A.D. Evers, Ascus Ltd. Talybont, Albert St, Markyate, Herts, England.

M Kelfkens, TNO Nutrition and Food Research,PO Box 360,Utrechtseveg 48,3700 AJ Zeist, The Netherlands.

G. McMaster, BRI Australia Ltd, PO Box 7 North Ryde, NSW 2113, Australia.

You will notice that, although I have the privilege of delivering this paper, two distinguished co-authors are also credited. The content of this talk reflects something of the contributions made by the institutes that we have served for many years, to the understanding of flour quality and measurement of its purity. We have included findings from CCFRA, in the UK (for whom I worked until 1997) TNO in the Netherlands, where Marcel Kelfkens is a Scientific Co-worker and BRI Australia Ltd where Graham McMaster is the Chief Executive Officer.

As an introduction to these contributions we provide a reminder of the importance of white flour in the market, objectives of milling white flour, and some of the methods of assessing the degree of success achieved.

One universal objective of flour milling is the reduction of particle size, or more precisely to grind grains to produce a flour or a meal. Where this is the only objective the resulting product is a wholemeal in which, by definition, the botanical constituents are present in the same proportions as in the wheat from which it is produced. While wholemeals can be baked to produce excellent products they are, in many countries, less popular than products made from flours that are more refined. The miller thus has a further objective: the separation of nutrients originating in the starchy endosperm from those originating in other parts of the grain, i.e. the embryo and the seedcoats and fruitcoats. In the United Kingdom wholemeal and brown flours account for only about 14% of the bread flour market (Anon 1999). The majority of remaining flours are described as ‘white.’

While defining wholemeal is simple, defining brown and white flours is much more difficult as a wide range of products can be made within both categories.

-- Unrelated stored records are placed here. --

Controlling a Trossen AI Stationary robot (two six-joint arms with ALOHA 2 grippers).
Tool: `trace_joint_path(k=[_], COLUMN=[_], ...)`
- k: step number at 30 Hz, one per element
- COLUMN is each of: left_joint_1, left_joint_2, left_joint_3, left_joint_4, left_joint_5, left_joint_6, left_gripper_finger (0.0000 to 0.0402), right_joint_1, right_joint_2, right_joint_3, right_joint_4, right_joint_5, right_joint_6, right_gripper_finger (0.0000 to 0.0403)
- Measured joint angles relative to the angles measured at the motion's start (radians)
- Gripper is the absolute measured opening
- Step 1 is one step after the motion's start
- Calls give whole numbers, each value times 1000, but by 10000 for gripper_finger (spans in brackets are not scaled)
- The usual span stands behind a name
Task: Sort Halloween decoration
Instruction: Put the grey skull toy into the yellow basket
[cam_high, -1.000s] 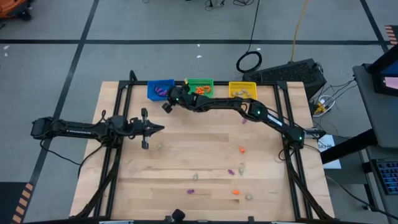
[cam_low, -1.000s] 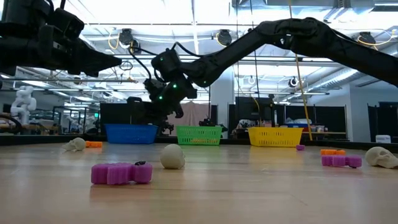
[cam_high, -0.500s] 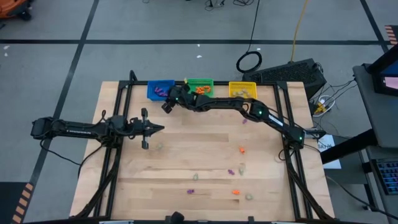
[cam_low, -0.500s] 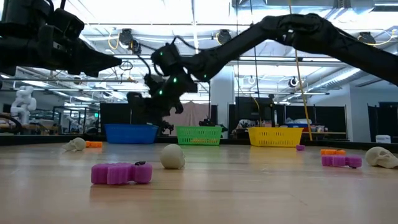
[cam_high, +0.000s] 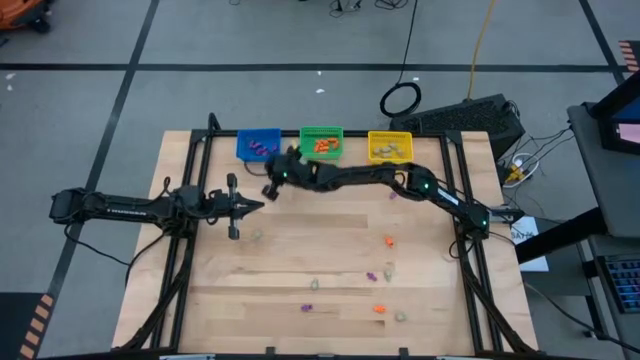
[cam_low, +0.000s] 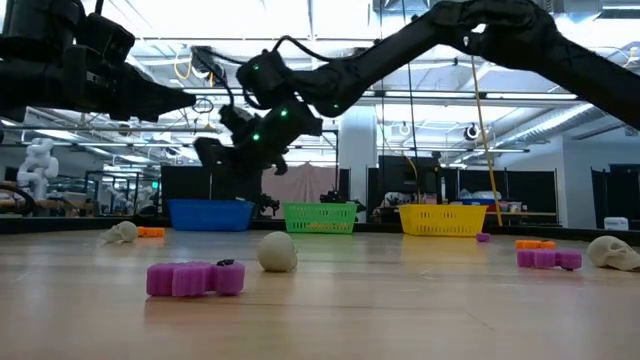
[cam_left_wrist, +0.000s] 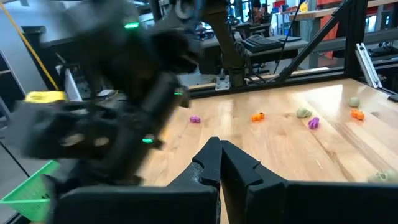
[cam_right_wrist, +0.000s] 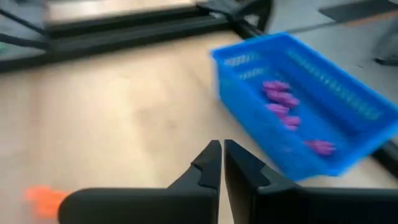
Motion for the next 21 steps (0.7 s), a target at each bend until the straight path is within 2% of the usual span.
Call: trace_joint_path(k=[4,7,12,14,17,21], left_joint_1=[0,0,0,0,0,0], left_joint_2=[0,0,0,1,1,1], left_joint_3=[0,0,0,0,0,0], left_joint_4=[-5,-8,-12,-17,-17,-17], left_joint_5=[0,0,-1,-1,-1,-1], left_joint_6=[0,0,0,0,0,-1], left_gripper_finger=[8,8,8,8,8,8], right_joint_1=[37,59,105,134,187,276], right_joint_2=[-48,-101,-280,-375,-523,-690], right_joint_3=[-147,-310,-619,-735,-871,-932], right_joint_4=[158,291,375,353,230,-56], right_joint_5=[-9,-26,-35,-23,-22,7], right_joint_6=[39,85,165,195,269,415], right_gripper_finger=[1,0,0,0,0,0])
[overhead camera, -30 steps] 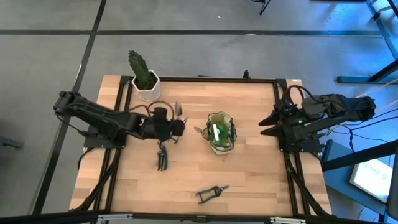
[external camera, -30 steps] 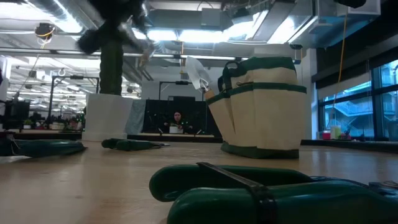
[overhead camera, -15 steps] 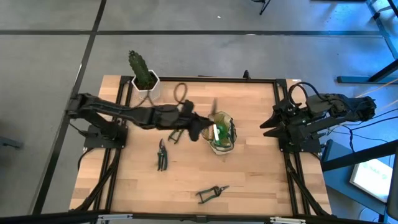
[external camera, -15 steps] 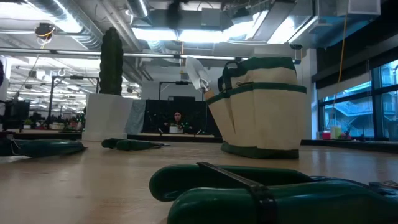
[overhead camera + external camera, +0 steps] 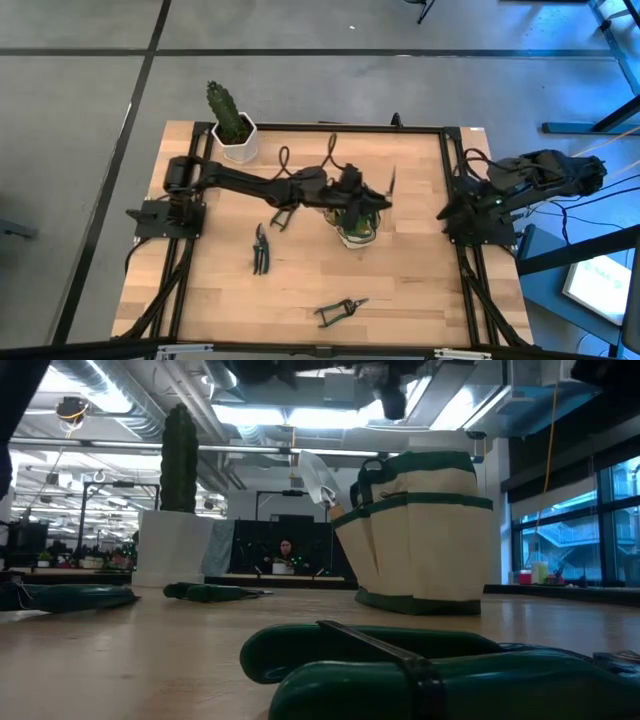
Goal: Pick & Place Garden tools in Gardening bag
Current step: Put the trowel into the gardening bag
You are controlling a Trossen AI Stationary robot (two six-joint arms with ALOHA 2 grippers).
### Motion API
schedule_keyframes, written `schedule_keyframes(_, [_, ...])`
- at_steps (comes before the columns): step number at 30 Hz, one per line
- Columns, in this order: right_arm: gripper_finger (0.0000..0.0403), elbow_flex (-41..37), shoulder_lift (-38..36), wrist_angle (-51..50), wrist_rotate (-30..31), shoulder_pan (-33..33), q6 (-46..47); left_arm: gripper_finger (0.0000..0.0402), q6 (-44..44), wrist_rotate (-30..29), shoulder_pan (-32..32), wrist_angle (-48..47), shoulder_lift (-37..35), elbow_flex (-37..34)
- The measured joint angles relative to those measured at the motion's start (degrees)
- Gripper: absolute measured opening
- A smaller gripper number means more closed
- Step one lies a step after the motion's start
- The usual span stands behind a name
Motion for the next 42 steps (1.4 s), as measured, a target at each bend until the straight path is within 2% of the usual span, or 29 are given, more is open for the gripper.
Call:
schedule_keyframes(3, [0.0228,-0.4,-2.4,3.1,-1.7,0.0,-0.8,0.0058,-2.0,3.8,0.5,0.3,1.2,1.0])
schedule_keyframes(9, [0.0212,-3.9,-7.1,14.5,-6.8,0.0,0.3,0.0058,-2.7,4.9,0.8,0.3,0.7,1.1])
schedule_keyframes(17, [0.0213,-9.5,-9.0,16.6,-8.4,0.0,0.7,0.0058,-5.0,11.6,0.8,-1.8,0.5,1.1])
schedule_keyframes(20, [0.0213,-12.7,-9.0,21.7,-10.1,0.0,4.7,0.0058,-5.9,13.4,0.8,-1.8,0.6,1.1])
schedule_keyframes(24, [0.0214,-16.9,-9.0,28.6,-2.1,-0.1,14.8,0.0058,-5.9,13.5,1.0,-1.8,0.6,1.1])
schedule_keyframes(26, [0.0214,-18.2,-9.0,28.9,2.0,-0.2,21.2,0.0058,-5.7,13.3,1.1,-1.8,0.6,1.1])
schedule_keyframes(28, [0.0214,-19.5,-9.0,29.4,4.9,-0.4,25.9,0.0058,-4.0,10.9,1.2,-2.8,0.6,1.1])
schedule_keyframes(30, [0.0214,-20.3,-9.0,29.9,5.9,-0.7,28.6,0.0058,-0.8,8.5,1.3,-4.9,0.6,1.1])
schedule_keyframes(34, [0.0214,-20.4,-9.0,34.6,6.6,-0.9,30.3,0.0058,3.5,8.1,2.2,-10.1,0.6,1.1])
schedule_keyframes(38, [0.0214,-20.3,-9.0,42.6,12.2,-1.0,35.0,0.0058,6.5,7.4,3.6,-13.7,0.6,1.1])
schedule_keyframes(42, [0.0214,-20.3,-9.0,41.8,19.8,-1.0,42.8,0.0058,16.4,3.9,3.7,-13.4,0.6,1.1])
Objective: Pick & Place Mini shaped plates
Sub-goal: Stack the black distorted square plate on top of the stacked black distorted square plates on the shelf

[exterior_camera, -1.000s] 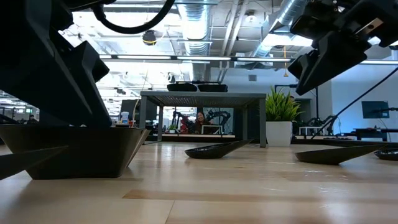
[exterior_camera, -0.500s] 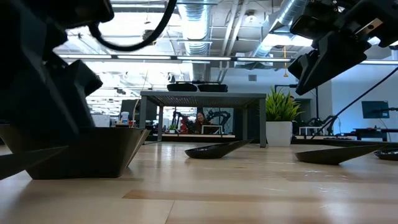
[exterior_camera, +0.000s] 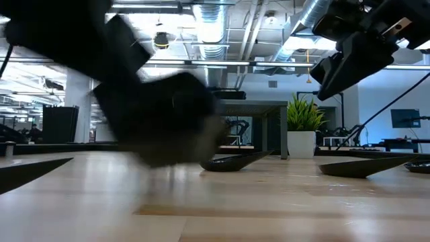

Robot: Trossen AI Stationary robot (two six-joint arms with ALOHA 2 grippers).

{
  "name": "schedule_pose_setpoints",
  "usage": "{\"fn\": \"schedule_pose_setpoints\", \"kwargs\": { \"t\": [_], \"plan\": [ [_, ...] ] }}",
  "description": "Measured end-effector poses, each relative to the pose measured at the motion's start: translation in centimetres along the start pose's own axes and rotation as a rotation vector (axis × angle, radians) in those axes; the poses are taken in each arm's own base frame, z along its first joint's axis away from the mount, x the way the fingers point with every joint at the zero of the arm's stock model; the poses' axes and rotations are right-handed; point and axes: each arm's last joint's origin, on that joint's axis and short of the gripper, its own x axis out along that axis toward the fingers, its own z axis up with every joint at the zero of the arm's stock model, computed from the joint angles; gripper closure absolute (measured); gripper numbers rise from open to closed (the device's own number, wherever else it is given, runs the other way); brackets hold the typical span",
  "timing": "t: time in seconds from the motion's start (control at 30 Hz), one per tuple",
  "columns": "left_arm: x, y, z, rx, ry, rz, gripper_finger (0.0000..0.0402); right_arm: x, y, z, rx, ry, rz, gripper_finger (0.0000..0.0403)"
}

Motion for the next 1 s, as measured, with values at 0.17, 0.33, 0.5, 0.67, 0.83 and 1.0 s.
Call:
{"fn": "schedule_pose_setpoints", "kwargs": {
  "t": [0.17,0.33,0.5,0.67,0.83,1.0],
  "plan": [
    [0.4,3.1,5.4,0.265,-0.099,0.068,0.0395,0.0,0.0,0.1,0.000,-0.010,0.002,0.0302],
    [0.6,10.6,8.6,0.353,-0.104,0.136,0.0395,0.0,0.0,0.1,0.000,-0.009,0.002,0.0302],
    [-1.0,18.5,10.1,0.373,-0.077,0.234,0.0394,0.0,0.0,0.1,0.000,-0.006,0.001,0.0302],
    [-4.5,25.1,11.9,0.438,-0.125,0.409,0.0395,0.0,0.0,0.1,0.000,-0.006,0.001,0.0302],
    [-7.4,31.2,11.8,0.479,-0.130,0.501,0.0395,0.0,0.0,0.1,-0.016,-0.006,0.001,0.0302],
    [-7.8,35.3,10.5,0.462,-0.165,0.437,0.0395,0.0,0.0,0.1,-0.083,-0.006,0.001,0.0302]
  ]
}}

However, the distinction between the two classes of flour as ‘brown’ and ‘white’ demonstrate that colour is an important recognisable feature by which they can be distinguished, and this is possible because starchy endosperm is virtually colourless while other components are more pigmented.

It is not surprising that products made from darker flours are themselves darker in colour and in some cases this explains their lesser popularity. However the main reason for whiter products being preferred lies in the fact that the functional components that give wheaten flour products their gas retaining properties and hence lighter texture lie within the starchy endosperm. Hence in whiter flours the functional components are more concentrated. When embryo, seed coat and fruit coat fragments are present they dilute the functional components and reduce gas retention. In producing white flours therefore, the miller seeks to produce ground endosperm with as few particles as possible originating from other grain tissues. Because these tissues are more pigmented than endosperm the miller has traditionally relied, during production, on visual examination to judge how successful he has been. The value of visual assessment is limited because it is subjective and for purposes of trading, alternative methods such as ash determination and colour reflectance measurement have been adopted. In recent years advances in computer technology have made it possible to provide, by image analysis, the advantages of visual examination without its shortcomings. In other words quantification by image analysis is relevant, objective and repeatable. In this paper, because of time limitation, we are concentrating only on ash and image analysis methods.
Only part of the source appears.